*TASK TO COMPLETE*. Transcribe the listing word for word. Begin at its first line and end with the line containing "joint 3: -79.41".
----- DATA SEGMENT
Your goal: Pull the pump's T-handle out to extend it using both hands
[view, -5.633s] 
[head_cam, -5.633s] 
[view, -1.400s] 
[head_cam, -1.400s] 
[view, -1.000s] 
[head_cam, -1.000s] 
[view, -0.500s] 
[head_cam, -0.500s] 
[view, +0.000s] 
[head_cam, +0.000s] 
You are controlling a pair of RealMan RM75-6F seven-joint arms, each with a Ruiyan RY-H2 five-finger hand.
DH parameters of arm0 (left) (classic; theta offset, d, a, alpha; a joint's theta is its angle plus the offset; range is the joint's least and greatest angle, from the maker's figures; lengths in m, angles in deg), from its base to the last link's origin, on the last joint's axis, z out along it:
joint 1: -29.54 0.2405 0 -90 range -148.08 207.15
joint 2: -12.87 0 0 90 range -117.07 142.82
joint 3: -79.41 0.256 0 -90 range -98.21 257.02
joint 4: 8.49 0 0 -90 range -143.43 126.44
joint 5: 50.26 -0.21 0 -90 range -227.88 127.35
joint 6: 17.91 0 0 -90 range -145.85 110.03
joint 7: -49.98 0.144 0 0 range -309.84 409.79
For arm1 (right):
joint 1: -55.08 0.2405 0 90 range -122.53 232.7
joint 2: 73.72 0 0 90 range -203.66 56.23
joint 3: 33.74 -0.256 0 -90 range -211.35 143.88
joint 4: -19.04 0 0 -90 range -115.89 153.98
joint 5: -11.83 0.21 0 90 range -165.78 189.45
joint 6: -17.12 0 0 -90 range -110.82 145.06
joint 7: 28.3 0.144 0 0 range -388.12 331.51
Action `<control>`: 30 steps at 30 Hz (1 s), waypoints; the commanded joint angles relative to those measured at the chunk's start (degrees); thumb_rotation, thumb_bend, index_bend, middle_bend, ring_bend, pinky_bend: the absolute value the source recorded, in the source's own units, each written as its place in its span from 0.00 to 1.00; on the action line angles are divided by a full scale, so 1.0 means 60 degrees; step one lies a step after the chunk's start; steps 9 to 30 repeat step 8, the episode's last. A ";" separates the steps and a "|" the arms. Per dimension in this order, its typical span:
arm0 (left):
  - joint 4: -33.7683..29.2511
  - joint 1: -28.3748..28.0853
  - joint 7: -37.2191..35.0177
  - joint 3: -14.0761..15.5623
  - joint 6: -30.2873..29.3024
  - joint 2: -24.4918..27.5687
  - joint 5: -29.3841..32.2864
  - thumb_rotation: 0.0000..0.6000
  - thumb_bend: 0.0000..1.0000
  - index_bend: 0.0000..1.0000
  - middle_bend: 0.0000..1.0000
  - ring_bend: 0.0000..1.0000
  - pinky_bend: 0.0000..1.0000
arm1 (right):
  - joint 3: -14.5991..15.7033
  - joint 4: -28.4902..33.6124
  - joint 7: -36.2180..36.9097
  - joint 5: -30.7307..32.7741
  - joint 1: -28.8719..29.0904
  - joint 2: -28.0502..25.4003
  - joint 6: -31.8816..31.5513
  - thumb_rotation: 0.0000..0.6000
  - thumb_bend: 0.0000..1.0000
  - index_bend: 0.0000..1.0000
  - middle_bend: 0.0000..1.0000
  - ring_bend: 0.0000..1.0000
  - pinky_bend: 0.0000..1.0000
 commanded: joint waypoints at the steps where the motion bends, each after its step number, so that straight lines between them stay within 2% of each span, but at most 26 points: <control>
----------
*SOLUTION TO THE PROBLEM*.
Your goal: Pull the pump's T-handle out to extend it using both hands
[view, -5.633s] 
[head_cam, -5.633s] 
[view, -1.400s] 
[head_cam, -1.400s] 
[view, -1.000s] 
[head_cam, -1.000s] 
[view, -0.500s] 
[head_cam, -0.500s] 
[view, +0.000s] 
[head_cam, +0.000s] 
You are controlling a pair of RealMan RM75-6F seven-joint arms, each with a Ruiyan RY-H2 five-finger hand.
DH parameters of arm0 (left) (classic; theta offset, d, a, alpha; a joint's theta is its angle plus the offset; range is the joint's least and greatest angle, from the maker's figures; lengths in m, angles in deg), from its base to the last link's origin, on the last joint's axis, z out along it:
joint 1: -29.54 0.2405 0 -90 range -148.08 207.15
joint 2: -12.87 0 0 90 range -117.07 142.82
joint 3: -79.41 0.256 0 -90 range -98.21 257.02

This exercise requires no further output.